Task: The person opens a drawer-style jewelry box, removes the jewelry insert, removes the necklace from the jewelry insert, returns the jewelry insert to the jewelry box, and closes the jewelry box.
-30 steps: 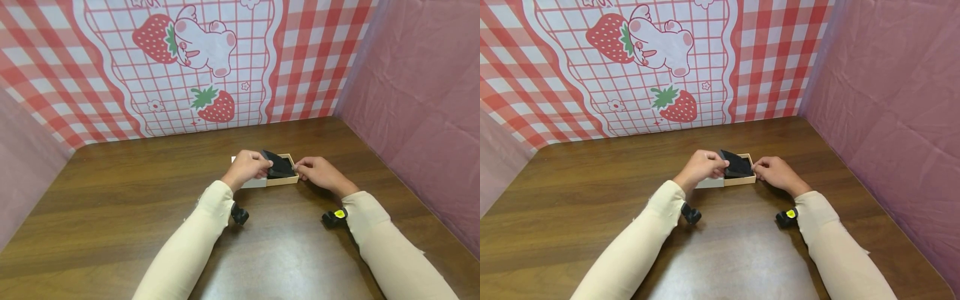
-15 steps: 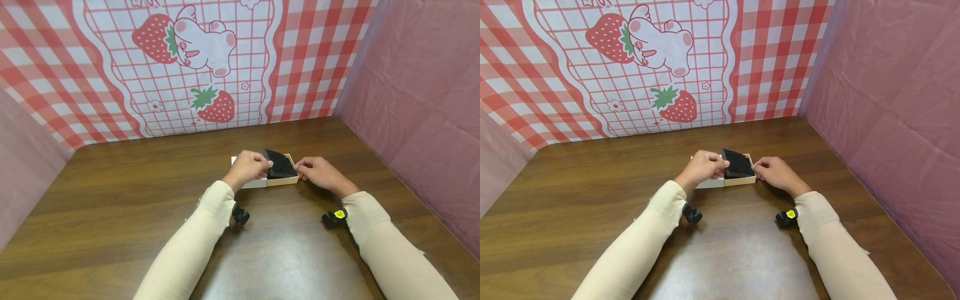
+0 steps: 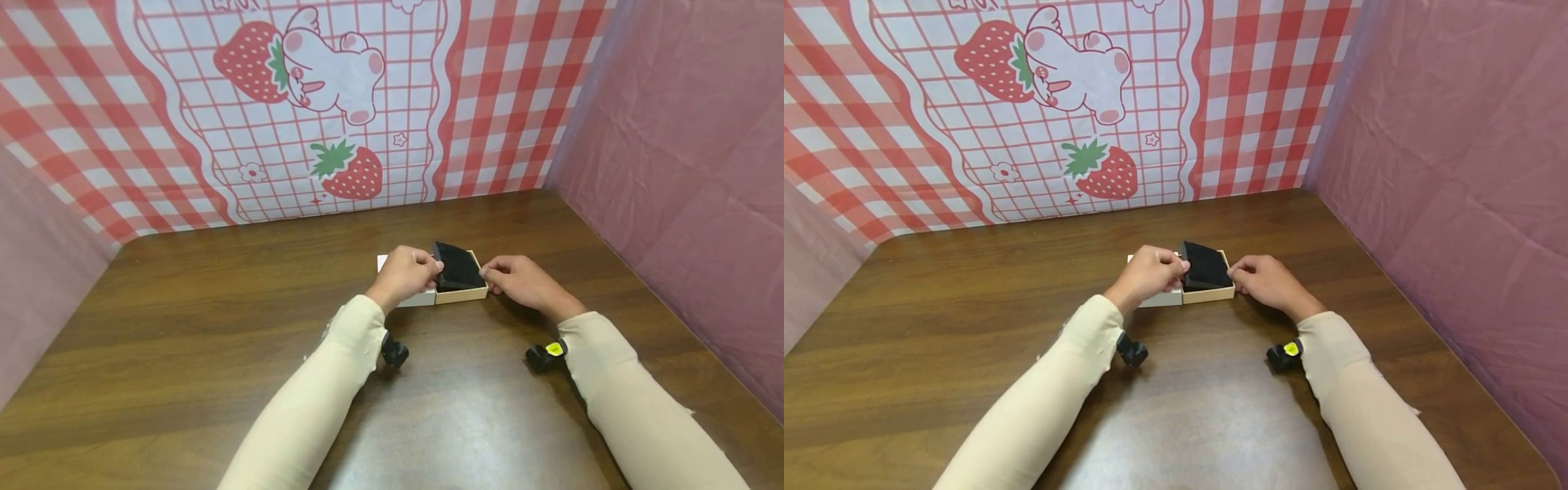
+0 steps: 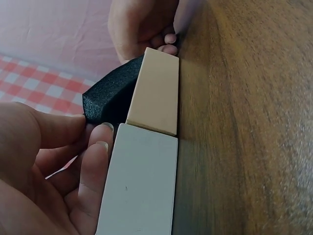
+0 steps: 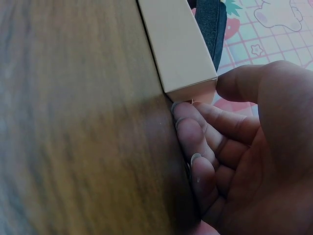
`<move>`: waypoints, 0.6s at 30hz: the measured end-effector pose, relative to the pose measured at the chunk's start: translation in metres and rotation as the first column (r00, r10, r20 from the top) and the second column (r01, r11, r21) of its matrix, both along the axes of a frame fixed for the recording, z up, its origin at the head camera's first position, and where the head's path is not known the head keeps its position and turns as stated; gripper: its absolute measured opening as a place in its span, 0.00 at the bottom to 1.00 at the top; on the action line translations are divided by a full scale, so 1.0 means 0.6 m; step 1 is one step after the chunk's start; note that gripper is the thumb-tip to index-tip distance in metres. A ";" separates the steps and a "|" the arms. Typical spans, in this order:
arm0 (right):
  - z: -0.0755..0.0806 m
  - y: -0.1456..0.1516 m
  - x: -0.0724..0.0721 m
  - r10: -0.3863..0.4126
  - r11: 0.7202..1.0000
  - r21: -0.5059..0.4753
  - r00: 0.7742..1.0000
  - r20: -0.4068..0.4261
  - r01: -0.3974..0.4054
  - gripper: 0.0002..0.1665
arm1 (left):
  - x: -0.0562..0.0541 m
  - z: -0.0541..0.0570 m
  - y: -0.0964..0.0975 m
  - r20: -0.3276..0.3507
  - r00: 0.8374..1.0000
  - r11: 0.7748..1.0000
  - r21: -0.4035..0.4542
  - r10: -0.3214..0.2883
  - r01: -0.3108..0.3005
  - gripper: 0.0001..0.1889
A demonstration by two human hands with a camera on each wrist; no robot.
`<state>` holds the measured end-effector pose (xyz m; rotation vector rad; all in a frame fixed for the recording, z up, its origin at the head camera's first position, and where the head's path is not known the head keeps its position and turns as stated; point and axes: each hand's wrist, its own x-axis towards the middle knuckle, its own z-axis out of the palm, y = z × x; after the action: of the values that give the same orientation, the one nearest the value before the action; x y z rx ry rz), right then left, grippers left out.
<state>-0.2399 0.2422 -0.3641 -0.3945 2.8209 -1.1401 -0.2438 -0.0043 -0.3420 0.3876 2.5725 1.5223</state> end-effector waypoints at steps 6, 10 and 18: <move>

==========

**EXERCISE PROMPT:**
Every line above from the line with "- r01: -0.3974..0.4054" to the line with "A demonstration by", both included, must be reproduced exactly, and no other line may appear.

**ANSWER TO THIS EXERCISE:**
  - r01: -0.3974..0.4054
  - gripper: 0.0002..0.1665
arm1 (left):
  - x: -0.0562..0.0541 m
  - z: -0.0541..0.0570 m
  - y: -0.0964..0.0975 m
  - r20: -0.3276..0.3507
  - r00: 0.8374..1.0000
  - r11: 0.7748..1.0000
  - r21: -0.4035..0.4542
  - r10: -0.3214..0.2883
  - r01: -0.3108..0.3005
  - gripper: 0.0001..0.1889
A demonstration by two human hands with a camera on each wrist; no robot.

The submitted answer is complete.